* Problem statement *
Match on the string "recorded" in the entries below and return every matching line.

* Entries shown *
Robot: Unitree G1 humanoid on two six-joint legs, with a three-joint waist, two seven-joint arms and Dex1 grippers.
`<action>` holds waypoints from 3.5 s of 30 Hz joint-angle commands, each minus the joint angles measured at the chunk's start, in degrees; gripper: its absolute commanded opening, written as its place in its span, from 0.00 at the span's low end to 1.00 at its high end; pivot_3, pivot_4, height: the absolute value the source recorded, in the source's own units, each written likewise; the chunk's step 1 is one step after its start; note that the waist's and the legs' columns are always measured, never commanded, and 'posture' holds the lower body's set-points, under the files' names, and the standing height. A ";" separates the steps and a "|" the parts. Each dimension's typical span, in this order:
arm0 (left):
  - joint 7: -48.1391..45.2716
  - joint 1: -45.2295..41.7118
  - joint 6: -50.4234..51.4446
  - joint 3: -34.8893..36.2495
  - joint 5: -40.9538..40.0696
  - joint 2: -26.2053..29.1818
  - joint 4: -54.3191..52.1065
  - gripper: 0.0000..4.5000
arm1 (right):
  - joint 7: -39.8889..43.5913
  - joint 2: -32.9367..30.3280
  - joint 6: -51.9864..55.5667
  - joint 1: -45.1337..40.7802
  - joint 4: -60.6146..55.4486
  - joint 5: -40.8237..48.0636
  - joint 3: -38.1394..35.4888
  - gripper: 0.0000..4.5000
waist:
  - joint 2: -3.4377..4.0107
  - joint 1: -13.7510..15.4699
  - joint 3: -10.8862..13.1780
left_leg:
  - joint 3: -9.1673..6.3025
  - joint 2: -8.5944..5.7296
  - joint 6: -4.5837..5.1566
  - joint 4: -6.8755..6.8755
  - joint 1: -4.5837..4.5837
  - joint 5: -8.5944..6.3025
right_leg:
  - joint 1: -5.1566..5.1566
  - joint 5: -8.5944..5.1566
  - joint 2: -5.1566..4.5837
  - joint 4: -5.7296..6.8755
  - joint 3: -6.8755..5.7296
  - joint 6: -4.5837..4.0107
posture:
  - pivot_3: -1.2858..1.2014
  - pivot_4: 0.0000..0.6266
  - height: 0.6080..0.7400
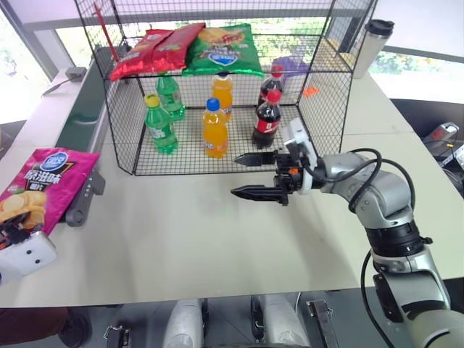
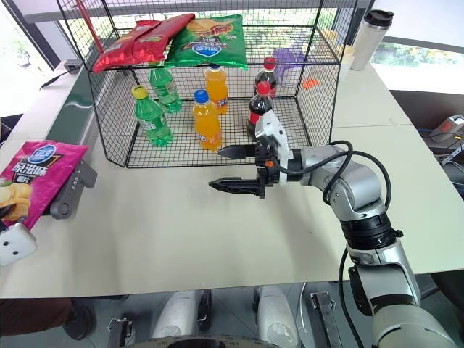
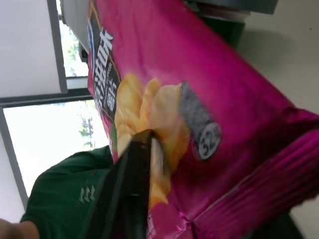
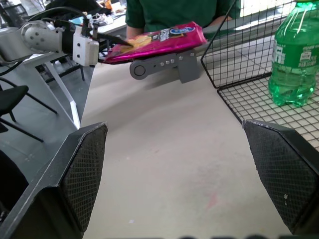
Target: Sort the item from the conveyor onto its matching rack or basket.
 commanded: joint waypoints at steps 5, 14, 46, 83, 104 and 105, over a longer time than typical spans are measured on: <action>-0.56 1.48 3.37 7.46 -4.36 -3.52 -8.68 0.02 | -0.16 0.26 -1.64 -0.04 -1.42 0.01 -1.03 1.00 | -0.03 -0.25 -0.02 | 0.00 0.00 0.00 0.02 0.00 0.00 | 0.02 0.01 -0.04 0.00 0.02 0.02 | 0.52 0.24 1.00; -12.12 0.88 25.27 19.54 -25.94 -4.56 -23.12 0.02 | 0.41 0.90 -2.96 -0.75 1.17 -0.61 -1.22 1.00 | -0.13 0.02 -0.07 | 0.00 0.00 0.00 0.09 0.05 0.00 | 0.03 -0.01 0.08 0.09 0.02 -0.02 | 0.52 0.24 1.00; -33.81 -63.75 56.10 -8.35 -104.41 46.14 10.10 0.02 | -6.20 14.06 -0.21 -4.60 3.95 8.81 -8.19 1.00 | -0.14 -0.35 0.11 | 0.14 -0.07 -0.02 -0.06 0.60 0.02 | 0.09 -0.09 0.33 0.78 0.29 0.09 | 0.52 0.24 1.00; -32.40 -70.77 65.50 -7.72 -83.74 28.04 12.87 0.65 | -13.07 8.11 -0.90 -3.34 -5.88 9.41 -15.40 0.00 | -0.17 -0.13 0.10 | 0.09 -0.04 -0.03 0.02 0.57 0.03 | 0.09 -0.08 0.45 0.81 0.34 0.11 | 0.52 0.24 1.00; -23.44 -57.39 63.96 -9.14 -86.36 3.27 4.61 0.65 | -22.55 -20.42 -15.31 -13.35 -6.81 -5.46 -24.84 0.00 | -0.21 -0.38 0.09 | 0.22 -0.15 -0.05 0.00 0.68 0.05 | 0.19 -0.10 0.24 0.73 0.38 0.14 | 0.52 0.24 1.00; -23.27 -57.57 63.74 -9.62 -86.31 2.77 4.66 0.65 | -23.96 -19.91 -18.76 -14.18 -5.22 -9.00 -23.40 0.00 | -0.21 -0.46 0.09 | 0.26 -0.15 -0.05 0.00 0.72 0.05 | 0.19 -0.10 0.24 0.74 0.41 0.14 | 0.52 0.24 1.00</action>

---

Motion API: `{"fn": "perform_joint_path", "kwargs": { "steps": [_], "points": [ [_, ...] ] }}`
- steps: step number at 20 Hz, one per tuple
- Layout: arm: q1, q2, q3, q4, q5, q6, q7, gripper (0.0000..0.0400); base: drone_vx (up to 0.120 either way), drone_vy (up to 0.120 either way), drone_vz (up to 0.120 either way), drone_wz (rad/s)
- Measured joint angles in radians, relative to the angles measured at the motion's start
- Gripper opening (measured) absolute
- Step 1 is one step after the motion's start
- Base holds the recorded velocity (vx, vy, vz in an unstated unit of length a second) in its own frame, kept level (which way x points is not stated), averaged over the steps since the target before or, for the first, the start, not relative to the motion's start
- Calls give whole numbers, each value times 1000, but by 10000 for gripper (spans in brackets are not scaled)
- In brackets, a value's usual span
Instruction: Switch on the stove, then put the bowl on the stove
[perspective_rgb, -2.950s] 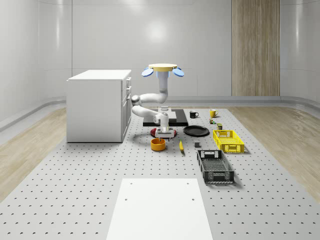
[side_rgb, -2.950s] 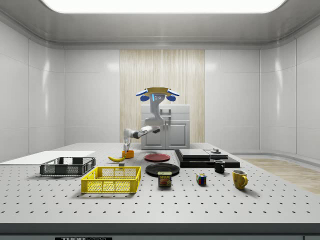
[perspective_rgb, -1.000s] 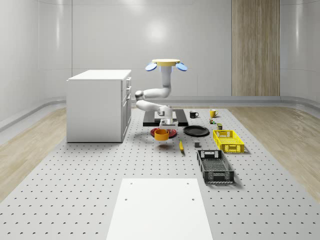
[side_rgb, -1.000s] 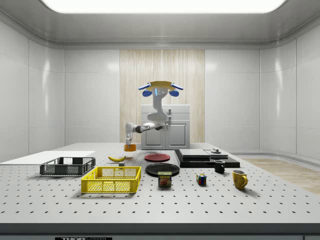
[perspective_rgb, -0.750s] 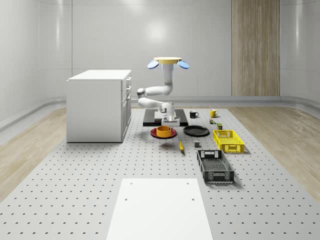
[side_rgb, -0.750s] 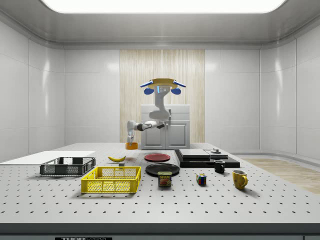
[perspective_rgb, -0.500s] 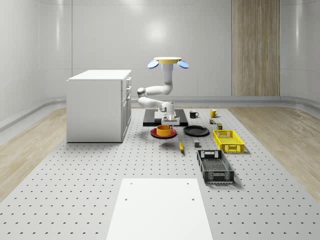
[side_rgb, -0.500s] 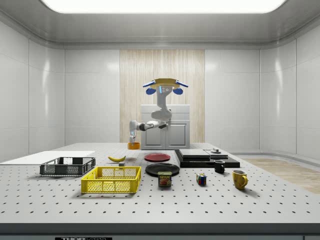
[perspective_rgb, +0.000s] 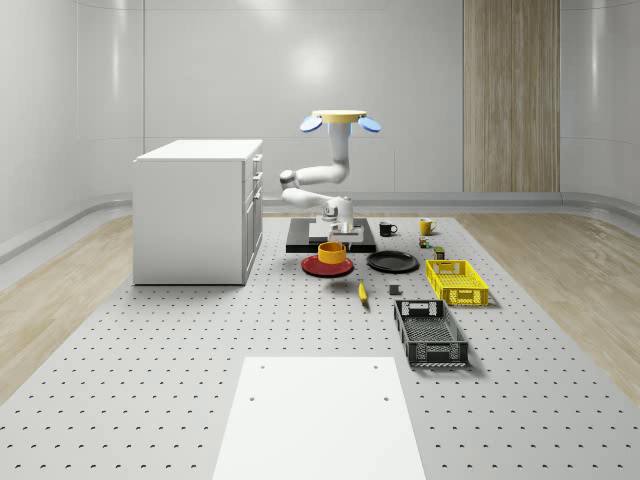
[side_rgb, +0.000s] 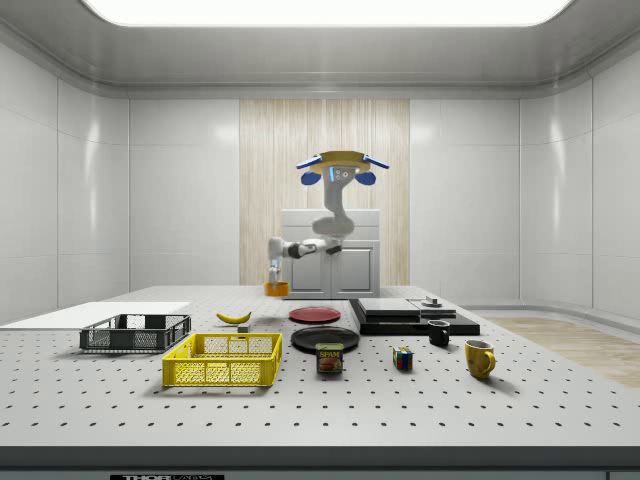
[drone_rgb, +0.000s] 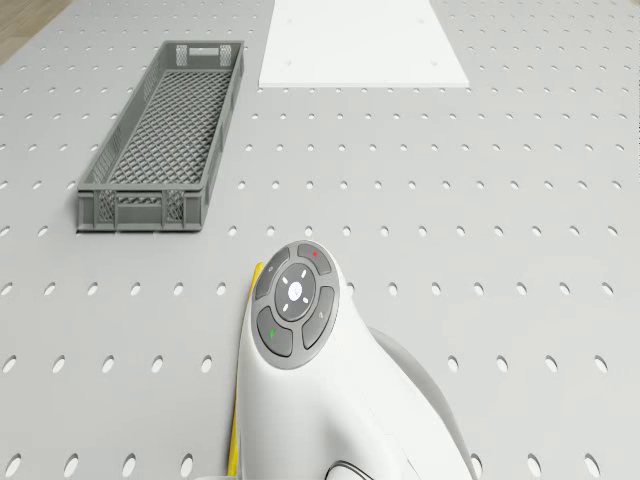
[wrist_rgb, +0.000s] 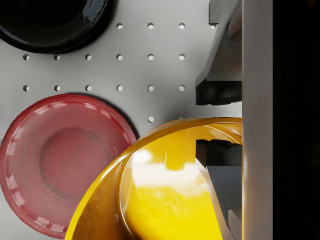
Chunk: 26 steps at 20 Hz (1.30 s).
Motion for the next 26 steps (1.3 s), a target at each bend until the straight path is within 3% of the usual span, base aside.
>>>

* Completed task *
`<action>` holds waypoints from 3.5 s of 30 Hz joint-angle commands, each minus the joint angles measured at the chunk's start, in degrees; gripper: its absolute commanded opening, written as its place in its span, from 0.00 at the span's low end to 1.00 at its high end; pivot_3, pivot_4, height: the absolute value the source recorded, in the source's own units, each written likewise; the chunk's step 1 is one step after its start; note that the waist's and the legs' columns are always measured, never commanded, and 'posture' holds the lower body's set-points, under the files' names, and the standing height. A ";" separates the steps and a "|" the parts. Each dimension's typical span, in this order:
- Base holds the recorded velocity (vx, vy, vz in an unstated unit of length a second) in its own frame, kept level (which way x points is not stated), averaged over the steps since the target before or, for the first, the start, not relative to the motion's start

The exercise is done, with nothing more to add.